6.825 Project 2a: Bayes Net Learning
In this project, you will implement Bayes net learning. That is,
you will write a program that will read in some data and come up with
a Bayesian network that best matches the data. Reading and
understanding Nilsson's Chapter 20, section 1 is necessary for doing
this assignment.
This assignment is broken up into parts that will take you step-by-step
through building a program for Bayes net learning.

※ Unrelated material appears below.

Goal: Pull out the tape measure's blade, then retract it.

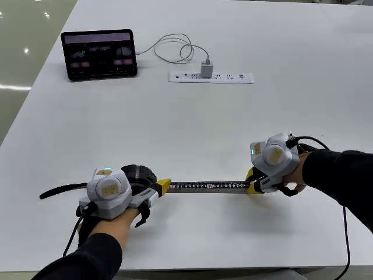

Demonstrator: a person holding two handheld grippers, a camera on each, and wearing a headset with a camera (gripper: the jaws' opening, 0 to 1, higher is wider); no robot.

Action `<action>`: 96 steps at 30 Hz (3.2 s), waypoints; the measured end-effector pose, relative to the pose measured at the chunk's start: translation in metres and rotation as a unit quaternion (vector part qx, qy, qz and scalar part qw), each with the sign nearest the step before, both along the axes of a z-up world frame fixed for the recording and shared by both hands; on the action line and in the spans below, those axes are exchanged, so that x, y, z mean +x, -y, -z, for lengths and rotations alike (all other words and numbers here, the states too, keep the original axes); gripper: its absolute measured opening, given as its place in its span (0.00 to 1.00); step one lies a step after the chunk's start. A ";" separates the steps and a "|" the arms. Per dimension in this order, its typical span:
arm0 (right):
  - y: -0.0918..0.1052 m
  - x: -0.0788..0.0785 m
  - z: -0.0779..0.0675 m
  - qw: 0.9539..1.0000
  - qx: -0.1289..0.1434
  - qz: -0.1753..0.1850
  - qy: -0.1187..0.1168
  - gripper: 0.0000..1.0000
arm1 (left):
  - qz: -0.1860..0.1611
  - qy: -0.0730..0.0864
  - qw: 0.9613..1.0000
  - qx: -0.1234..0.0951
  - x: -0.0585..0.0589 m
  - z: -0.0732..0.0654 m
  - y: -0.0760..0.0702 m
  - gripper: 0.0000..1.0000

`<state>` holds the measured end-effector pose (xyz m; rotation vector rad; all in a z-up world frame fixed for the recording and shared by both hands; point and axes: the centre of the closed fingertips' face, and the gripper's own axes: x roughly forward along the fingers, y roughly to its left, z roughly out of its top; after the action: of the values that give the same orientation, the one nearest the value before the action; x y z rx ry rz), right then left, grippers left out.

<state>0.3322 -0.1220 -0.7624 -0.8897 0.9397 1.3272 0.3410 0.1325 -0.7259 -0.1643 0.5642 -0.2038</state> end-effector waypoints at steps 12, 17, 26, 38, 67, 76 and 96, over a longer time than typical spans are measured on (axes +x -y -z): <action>-0.001 -0.001 0.001 1.000 -0.021 0.022 -0.003 0.11 | -0.020 -0.018 0.999 0.019 0.000 0.004 -0.008 0.69; -0.001 -0.001 0.000 0.999 -0.019 0.026 -0.002 0.11 | -0.020 -0.020 0.999 0.036 0.000 0.005 -0.012 0.65; -0.001 -0.001 0.000 1.000 -0.017 0.024 -0.002 0.11 | -0.017 -0.020 0.999 0.039 0.001 0.006 -0.011 0.64; -0.002 -0.002 0.000 1.000 0.009 0.022 -0.007 0.10 | -0.010 -0.027 0.998 0.048 0.000 0.006 -0.012 0.62; -0.023 -0.007 -0.001 0.999 0.046 0.026 -0.003 0.10 | -0.003 -0.036 0.999 0.038 0.001 0.007 -0.011 0.62; -0.033 -0.007 -0.001 0.999 0.045 0.021 -0.003 0.10 | 0.000 -0.037 0.999 0.038 0.001 0.008 -0.011 0.62; -0.046 -0.006 -0.001 0.998 0.053 0.029 -0.004 0.10 | 0.000 -0.040 0.999 0.036 0.001 0.008 -0.011 0.62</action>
<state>0.3259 -0.0759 -0.7613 -0.7700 0.8873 1.3189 0.3417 0.1436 -0.7341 -0.1031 0.6498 -0.1765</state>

Part 0: Designing the Data Structure for a Bayes Net
Please read through this whole assignment and make sure you
understand everything you're asked to do. Then, design and implement a
data structure for a Bayes net, taking into account what you'll have
to do with the data structure.
-
(Turn-in) 10 points Describe your data structure using plain
English and draw your data structure. In particular, describe where
and how the links and conditional probability tables are stored in the
structure.
Part 1: Estimating the CPTs
In this part, you are given the structure of a network and need to
compute the conditional probability tables (CPTs). For this
assignment, we will assume that there is no missing data, so this is
just a matter of counting. For parts 1 and 2, simply use the raw
counts (just as Nilsson does).
Your Tasks:
- Write a procedure for computing the estimated CPTs given a network
structure and data.
-
Test the correctness of your procedure using the network and data in
Data A. The "correct" CPTs are in the file.
-
(Turn-in) 10 points Compute the CPTs of the network and data in Data B.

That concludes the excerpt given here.